**EXERCISE DETAILS:** Write out the listing exactly, dropping any picture it contains.

**DATA SECTION:**
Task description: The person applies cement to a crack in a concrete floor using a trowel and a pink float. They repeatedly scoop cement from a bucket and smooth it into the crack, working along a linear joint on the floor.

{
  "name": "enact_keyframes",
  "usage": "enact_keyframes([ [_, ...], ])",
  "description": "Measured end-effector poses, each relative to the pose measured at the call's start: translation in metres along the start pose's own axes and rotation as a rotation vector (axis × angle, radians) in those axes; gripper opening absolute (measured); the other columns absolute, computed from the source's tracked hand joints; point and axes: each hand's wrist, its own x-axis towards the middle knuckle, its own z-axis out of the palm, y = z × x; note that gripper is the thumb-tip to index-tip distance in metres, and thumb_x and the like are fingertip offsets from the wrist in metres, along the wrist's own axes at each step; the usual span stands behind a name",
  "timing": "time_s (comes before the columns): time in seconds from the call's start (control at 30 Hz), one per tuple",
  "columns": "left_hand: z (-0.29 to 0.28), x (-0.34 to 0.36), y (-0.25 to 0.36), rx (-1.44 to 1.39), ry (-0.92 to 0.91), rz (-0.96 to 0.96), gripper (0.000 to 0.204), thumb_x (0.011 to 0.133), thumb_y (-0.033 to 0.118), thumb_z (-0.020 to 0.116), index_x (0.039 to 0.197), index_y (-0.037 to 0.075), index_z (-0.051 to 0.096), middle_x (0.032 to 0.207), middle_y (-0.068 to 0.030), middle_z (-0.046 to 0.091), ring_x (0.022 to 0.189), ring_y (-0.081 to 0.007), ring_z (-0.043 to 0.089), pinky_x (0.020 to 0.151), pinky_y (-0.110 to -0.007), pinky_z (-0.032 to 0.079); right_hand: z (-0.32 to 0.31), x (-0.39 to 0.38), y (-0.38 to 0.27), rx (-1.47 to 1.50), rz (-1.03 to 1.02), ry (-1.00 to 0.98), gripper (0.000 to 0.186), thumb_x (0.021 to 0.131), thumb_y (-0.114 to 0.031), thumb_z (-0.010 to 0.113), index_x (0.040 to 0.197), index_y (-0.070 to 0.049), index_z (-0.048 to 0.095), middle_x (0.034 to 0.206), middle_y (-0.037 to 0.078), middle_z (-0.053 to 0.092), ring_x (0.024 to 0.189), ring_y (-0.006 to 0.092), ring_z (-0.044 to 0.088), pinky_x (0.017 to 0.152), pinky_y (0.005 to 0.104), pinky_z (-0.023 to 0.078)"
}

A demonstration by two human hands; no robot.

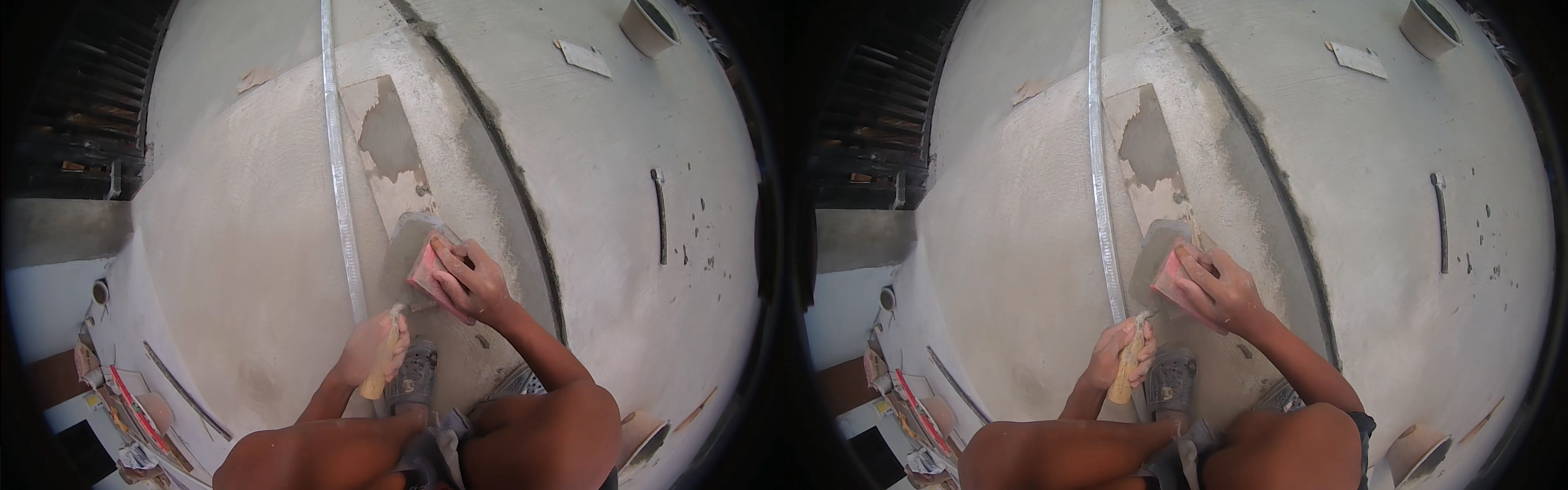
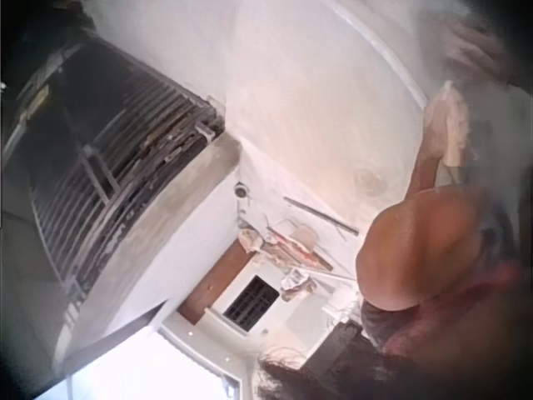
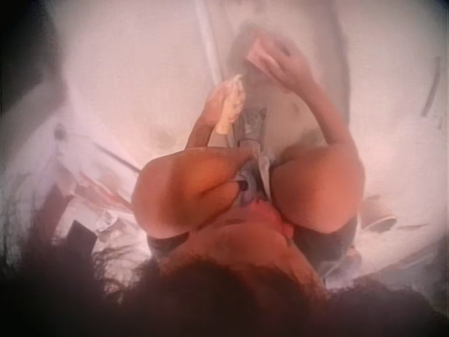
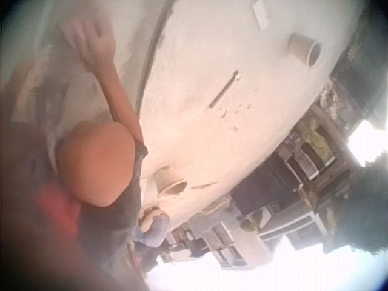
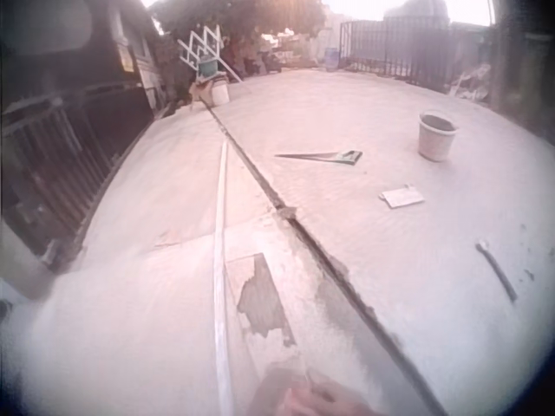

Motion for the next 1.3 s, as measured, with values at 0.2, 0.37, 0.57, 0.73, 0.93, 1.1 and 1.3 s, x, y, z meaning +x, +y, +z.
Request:
enact_keyframes([
  [0.2, -0.005, -0.007, 0.004, -0.013, -0.010, -0.037, 0.038, 0.114, 0.040, 0.044, 0.114, 0.003, 0.051, 0.082, -0.0070, 0.050, 0.049, -0.0125, 0.050, 0.041, -0.028, 0.046, -0.039, -0.067, -0.012, -0.083, 0.053, 0.033, 0.048, 0.089, -0.014, 0.080, 0.134, 0.000, 0.072, 0.093, 0.014, 0.063, 0.074, 0.0244, 0.065, 0.063, 0.0369, 0.055],
  [0.37, 0.018, 0.018, 0.001, 0.033, -0.147, -0.155, 0.034, 0.110, 0.043, 0.050, 0.114, 0.009, 0.055, 0.083, -0.0027, 0.052, 0.054, -0.0131, 0.051, 0.042, -0.027, 0.043, -0.041, -0.010, -0.015, -0.165, 0.031, 0.096, 0.047, 0.090, -0.013, 0.078, 0.134, -0.001, 0.072, 0.098, 0.015, 0.063, 0.075, 0.0260, 0.065, 0.064, 0.0364, 0.055],
  [0.57, 0.015, 0.054, 0.002, -0.067, -0.228, -0.142, 0.033, 0.114, 0.036, 0.043, 0.111, 0.004, 0.051, 0.082, -0.0071, 0.050, 0.048, -0.0123, 0.049, 0.039, -0.027, 0.045, -0.083, -0.127, -0.032, -0.051, 0.430, 0.057, 0.037, 0.097, -0.012, 0.071, 0.132, 0.001, 0.073, 0.091, 0.013, 0.064, 0.082, 0.0243, 0.065, 0.074, 0.0375, 0.054],
  [0.73, -0.002, 0.048, 0.021, 0.107, 0.006, 0.023, 0.033, 0.114, 0.037, 0.042, 0.109, 0.005, 0.052, 0.079, -0.0061, 0.050, 0.046, -0.0118, 0.047, 0.038, -0.027, 0.044, -0.197, -0.025, -0.050, 0.775, 0.715, 0.467, 0.060, 0.111, -0.044, 0.045, 0.146, 0.003, 0.056, 0.120, 0.016, 0.069, 0.106, 0.0277, 0.069, 0.093, 0.0387, 0.056],
  [0.93, -0.009, 0.068, 0.009, 0.026, 0.066, 0.014, 0.034, 0.113, 0.039, 0.044, 0.112, 0.007, 0.054, 0.079, -0.0064, 0.053, 0.047, -0.0139, 0.048, 0.039, -0.029, 0.043, -0.194, -0.032, -0.013, 1.419, 0.610, 0.677, 0.073, 0.104, -0.053, 0.047, 0.155, -0.001, 0.043, 0.142, 0.027, 0.058, 0.120, 0.0406, 0.067, 0.098, 0.0529, 0.058],
  [1.1, -0.028, 0.041, -0.005, 0.003, 0.136, 0.030, 0.035, 0.112, 0.040, 0.046, 0.112, 0.006, 0.054, 0.078, -0.0075, 0.053, 0.046, -0.0153, 0.049, 0.039, -0.031, 0.044, -0.134, -0.049, -0.019, 1.635, 0.816, 0.633, 0.068, 0.106, -0.051, 0.052, 0.154, -0.002, 0.049, 0.137, 0.019, 0.064, 0.124, 0.0300, 0.065, 0.103, 0.0435, 0.055],
  [1.3, -0.029, 0.013, -0.018, 0.029, 0.331, 0.080, 0.037, 0.112, 0.041, 0.047, 0.112, 0.005, 0.054, 0.077, -0.0075, 0.052, 0.045, -0.0149, 0.048, 0.039, -0.031, 0.044, -0.119, -0.055, 0.043, 0.903, 0.958, 0.271, 0.074, 0.105, -0.046, 0.062, 0.160, -0.001, 0.045, 0.138, 0.015, 0.066, 0.122, 0.0205, 0.065, 0.107, 0.0358, 0.049],
])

**EXERCISE RESULT:**
Task description: The person applies cement to a crack in a concrete floor using a trowel and a pink float. They repeatedly scoop cement from a bucket and smooth it into the crack, working along a linear joint on the floor.

{
  "name": "enact_keyframes",
  "usage": "enact_keyframes([ [_, ...], ])",
  "description": "Measured end-effector poses, each relative to the pose measured at the call's start: translation in metres along the start pose's own axes and rotation as a rotation vector (axis × angle, radians) in those axes; gripper opening absolute (measured); the other columns absolute, computed from the source's tracked hand joints; point and axes: each hand's wrist, its own x-axis towards the middle knuckle, its own z-axis out of the palm, y = z × x; note that gripper is the thumb-tip to index-tip distance in metres, and thumb_x and the like are fingertip offsets from the wrist in metres, along the wrist's own axes at each step; the usual span stands behind a name",
  "timing": "time_s (comes before the columns): time in seconds from the call's start (control at 30 Hz), one per tuple",
  "columns": "left_hand: z (-0.29 to 0.28), x (-0.34 to 0.36), y (-0.25 to 0.36), rx (-1.44 to 1.39), ry (-0.92 to 0.91), rz (-0.96 to 0.96), gripper (0.000 to 0.204), thumb_x (0.011 to 0.133), thumb_y (-0.033 to 0.118), thumb_z (-0.020 to 0.116), index_x (0.039 to 0.197), index_y (-0.037 to 0.075), index_z (-0.051 to 0.096), middle_x (0.032 to 0.207), middle_y (-0.068 to 0.030), middle_z (-0.046 to 0.091), ring_x (0.022 to 0.189), ring_y (-0.081 to 0.007), ring_z (-0.043 to 0.089), pinky_x (0.020 to 0.151), pinky_y (-0.110 to -0.007), pinky_z (-0.032 to 0.079); right_hand: z (-0.32 to 0.31), x (-0.39 to 0.38), y (-0.38 to 0.27), rx (-1.47 to 1.50), rz (-1.03 to 1.02), ry (-1.00 to 0.98), gripper (0.000 to 0.186), thumb_x (0.021 to 0.131), thumb_y (-0.114 to 0.031), thumb_z (-0.010 to 0.113), index_x (0.040 to 0.197), index_y (-0.070 to 0.049), index_z (-0.048 to 0.095), middle_x (0.034 to 0.206), middle_y (-0.037 to 0.078), middle_z (-0.053 to 0.092), ring_x (0.024 to 0.189), ring_y (-0.006 to 0.092), ring_z (-0.044 to 0.088), pinky_x (0.017 to 0.152), pinky_y (0.005 to 0.104), pinky_z (-0.023 to 0.078)"
}

A demonstration by two human hands; no robot.


Motion for the next 1.3 s, as measured, with values at 0.2, 0.37, 0.57, 0.73, 0.93, 1.1 and 1.3 s, x, y, z meaning +x, +y, +z.
Request:
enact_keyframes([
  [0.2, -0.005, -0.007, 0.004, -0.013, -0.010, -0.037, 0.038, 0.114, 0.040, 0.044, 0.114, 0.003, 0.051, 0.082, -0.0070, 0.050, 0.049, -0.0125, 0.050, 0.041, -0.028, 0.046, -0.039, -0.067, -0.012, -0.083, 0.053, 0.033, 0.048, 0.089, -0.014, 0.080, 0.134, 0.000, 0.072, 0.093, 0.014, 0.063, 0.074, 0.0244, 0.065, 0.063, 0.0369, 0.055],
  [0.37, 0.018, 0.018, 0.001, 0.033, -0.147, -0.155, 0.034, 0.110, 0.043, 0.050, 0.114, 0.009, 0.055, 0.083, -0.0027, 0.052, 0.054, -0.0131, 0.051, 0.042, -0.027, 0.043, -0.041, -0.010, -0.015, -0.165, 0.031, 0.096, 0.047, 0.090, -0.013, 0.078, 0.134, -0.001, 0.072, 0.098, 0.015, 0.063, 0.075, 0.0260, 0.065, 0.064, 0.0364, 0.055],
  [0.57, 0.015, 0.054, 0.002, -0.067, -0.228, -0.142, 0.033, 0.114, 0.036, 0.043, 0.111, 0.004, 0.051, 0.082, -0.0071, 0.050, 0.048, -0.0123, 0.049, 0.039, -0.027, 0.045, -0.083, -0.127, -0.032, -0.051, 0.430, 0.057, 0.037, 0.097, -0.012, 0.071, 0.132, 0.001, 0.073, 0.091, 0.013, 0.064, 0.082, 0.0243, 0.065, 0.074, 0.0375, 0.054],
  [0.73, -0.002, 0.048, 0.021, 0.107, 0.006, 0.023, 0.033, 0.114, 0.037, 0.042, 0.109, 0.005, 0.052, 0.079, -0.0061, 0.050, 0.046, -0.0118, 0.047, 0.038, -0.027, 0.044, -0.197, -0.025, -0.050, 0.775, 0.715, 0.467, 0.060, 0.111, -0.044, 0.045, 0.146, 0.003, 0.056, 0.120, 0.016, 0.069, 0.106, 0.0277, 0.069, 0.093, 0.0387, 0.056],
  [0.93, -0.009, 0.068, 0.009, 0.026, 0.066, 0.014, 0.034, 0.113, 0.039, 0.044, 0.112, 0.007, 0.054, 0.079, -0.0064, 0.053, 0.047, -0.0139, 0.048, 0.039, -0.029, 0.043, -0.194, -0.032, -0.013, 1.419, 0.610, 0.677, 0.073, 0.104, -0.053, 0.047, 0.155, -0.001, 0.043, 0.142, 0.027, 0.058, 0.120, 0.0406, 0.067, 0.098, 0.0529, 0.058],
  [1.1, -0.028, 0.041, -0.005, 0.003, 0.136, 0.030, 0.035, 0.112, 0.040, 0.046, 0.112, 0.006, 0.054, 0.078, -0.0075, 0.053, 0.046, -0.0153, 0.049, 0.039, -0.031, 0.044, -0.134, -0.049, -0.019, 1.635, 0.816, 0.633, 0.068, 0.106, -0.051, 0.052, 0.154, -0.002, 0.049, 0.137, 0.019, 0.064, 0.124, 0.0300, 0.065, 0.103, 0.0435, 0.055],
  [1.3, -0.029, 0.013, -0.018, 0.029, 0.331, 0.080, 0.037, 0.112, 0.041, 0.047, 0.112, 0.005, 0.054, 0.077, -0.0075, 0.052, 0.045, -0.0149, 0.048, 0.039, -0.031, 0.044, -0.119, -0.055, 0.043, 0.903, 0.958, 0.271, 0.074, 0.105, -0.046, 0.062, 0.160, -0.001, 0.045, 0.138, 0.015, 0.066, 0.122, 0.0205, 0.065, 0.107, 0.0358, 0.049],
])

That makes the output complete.